Yoma y los ex diputados de la desaparecida Alianza, Carlos Becerra (UCR) y Horacio Viqueira (Frepaso), fueron pioneros en la materia, aunque con escaso suceso entre sus pares hasta ahora. Yoma presentó el primer proyecto en 1996, después de analizar la legislación estadounidense. Ayer adelantó a este diario que «pedirá incorporar algunas precisiones en el articulado, una vez que llegue al recinto».
«El año pasado auspicié una modificación de la Ley de Etica Pública para penalizar el tráfico de influencias y diferenciarlo del lobby legítimo, pero no prosperó», se lamentó Yoma, ahora confiado en que saldrá esta norma. El asesor jurídico Rodolfo Eiben, que trabajó en el proyecto Becerra-Viqueira del '99, marcó diferencias y criticó aquella propuesta de Yoma porque «pretendía que el Congreso recibiera información sobre las negociaciones privadas antes de llegar a un acuerdo».
Con conocimiento en la materia, Eiben insistió en que «los lobbys son mal considerados, pero hay que reglamentarlos para desmitificarlos». El ex asesor de la Secretaría General de la Presidencia y de procesos privatizadores varios memoró que la iniciativa de Becerra y Viqueira obtuvo dictamen favorable de comisión, pero quedó cajoneada en Diputados, sin explicaciones.

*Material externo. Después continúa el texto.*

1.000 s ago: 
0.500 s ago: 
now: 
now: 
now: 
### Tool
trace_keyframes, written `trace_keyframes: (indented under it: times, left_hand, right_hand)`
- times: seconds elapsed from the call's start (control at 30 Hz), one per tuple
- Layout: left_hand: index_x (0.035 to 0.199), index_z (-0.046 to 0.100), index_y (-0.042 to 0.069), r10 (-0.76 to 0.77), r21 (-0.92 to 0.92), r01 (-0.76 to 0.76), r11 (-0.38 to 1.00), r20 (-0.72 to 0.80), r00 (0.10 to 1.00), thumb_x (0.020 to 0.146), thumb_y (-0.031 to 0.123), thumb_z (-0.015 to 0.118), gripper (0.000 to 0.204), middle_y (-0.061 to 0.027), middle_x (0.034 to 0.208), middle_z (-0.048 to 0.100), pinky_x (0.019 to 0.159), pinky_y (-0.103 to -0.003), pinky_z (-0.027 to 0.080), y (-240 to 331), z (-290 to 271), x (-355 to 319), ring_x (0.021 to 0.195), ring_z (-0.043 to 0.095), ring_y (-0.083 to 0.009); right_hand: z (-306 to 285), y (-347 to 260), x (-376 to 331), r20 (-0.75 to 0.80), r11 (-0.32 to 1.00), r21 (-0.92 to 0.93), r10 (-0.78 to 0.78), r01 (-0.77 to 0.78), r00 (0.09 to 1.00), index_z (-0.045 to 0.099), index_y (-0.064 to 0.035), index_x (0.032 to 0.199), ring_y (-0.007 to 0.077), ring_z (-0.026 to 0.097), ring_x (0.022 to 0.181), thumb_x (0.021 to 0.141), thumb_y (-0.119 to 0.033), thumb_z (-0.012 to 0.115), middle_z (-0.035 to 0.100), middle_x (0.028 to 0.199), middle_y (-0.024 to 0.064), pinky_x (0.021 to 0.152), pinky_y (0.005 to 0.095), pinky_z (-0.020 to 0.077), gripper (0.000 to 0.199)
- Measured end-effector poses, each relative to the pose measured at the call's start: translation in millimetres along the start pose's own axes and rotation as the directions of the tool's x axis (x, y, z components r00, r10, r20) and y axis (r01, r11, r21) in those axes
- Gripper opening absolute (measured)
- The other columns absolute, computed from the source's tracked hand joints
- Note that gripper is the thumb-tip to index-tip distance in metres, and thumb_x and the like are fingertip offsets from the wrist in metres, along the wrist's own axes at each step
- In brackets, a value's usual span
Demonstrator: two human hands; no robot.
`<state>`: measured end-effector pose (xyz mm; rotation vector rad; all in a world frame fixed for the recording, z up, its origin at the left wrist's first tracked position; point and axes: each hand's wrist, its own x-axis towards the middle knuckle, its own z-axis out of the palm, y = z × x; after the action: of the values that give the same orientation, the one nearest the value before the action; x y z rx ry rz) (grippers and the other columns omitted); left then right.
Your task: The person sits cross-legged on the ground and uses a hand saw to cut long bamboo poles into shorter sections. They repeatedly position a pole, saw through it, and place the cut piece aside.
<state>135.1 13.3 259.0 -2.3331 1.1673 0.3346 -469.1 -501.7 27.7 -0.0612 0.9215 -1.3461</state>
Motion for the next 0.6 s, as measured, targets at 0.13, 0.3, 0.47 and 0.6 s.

El dictamen que se firmará hoy establece prohibiciones, además de excluir a funcionarios públicos, expresamente impide que los lobbystas aboguen al mismo tiempo por entidades con intereses opuestos, algo que parece hecho a medida del caso Bercún, quien tenía contratos con dependencias del Estado y entidades financieras privadas.
En forma semestral, los registrados deberán presentar ante la autoridad de aplicación correspondiente un informe escrito en el que conste, entre otras cosas, actualización de los datos consignados en la declaración jurada, los métodos empleados y los funcionarios o dependencias contactados, y la nómina de personas que hubieren trabajado para el lobbysta.